The ALERT team frequently focuses on weekends, when DWIs occur most often. About 75 percent of DWI arrests in 2013 were made on a Friday, Saturday or Sunday, according to the data.
The ALERT team also coordinates with Alcohol Law Enforcement and other agencies in Orange County for education and enforcement efforts, Mecimore said.
“They teach bartenders what to look for in people being over-served,” Mecimore said. “A bartender has the responsibility, if a person is appreciably impaired, to say, ‘I can’t serve you anymore.’”
Chapel Hill police officer Stephen Seagroves said alcohol education has also helped to inform Chapel Hill youth of the dangers of driving impaired.
He said the Crash Investigation/Traffic Enforcement Team, another recent addition to the department, offers educational programs to high school students, incoming college students, fraternities and sororities.
Mark Geercken, of the department’s Community Services Unit, said officers encourage students to make smart decisions by talking about the costs of an arrest.

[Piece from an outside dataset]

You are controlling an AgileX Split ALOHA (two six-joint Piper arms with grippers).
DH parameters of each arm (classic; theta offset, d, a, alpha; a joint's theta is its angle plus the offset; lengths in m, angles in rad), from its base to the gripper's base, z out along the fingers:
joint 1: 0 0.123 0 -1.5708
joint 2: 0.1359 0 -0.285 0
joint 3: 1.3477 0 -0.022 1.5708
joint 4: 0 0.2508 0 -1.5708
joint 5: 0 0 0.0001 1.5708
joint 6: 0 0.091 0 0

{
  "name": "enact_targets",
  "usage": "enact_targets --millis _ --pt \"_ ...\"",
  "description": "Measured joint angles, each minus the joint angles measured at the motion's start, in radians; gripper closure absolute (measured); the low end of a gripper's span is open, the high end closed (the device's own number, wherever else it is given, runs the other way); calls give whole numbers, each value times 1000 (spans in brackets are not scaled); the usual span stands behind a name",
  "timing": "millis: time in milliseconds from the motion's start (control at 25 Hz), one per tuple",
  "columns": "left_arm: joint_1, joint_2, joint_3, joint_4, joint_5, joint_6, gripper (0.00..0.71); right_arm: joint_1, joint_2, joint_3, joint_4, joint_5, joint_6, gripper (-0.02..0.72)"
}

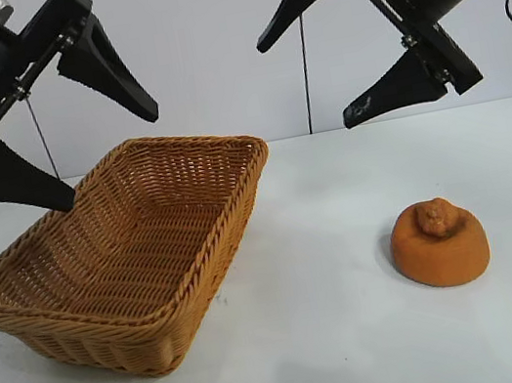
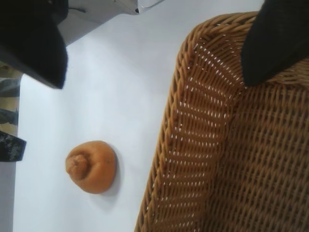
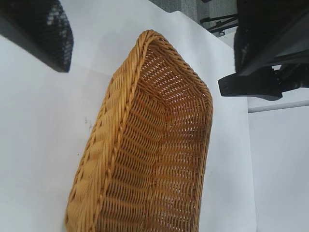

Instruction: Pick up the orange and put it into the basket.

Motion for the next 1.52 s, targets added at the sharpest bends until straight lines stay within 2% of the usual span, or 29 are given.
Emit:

“You spend $8 on a cab — that’s better than a $10,000 DWI,” Geercken said. “A lot of times talking about money changes people’s minds on why not to drink and drive.”
Chapel Hill police officer Drew Cabe said the town has plenty of options for transportation and some of the recent transportation changes have made a positive impact.
“There’s no excuse in this town that people can’t get home safe or feel the need to drive with all the taxis, bus transit, walking or safe rides,” Cabe said.
Last year, the town rolled out its plan for flat-rate taxis. The regulation set a flat rate between $6 and $8 for an area that extends to a 1.5-mile radius around the Chapel Hill business district.
Mecimore said the regulation was implemented because taxis were charging intoxicated bar-hoppers more money for a ride.
“It was part of an effort to make it easier for students and others who come to town and drink to find their way back to their hotel or dorm,” Mecimore said.
Chapel Hill also conducts two DWI checkpoints per year on weekends, Seagroves said.
Mecimore said the department collaborates with the N.C. State Highway Patrol, Carrboro Police Department and UNC Department of Public Safety to publicize the checkpoints.
“We put the information out to the local media and sometimes on social media as well,” Mecimore said. “For some people, it serves as a deterrent.”
Cabe said he hopes the decrease in DWI’s will continue and said police will continue their heightened enforcement and education efforts.
“Folks have to realize that when you sign for your license, the state is granting you a privilege to drive, it isn’t a right,” Cabe said.
“If you are going to be that irresponsible and go out and party and then be stupid enough to get behind a weapon and drive, then that’s exactly why we are out there.”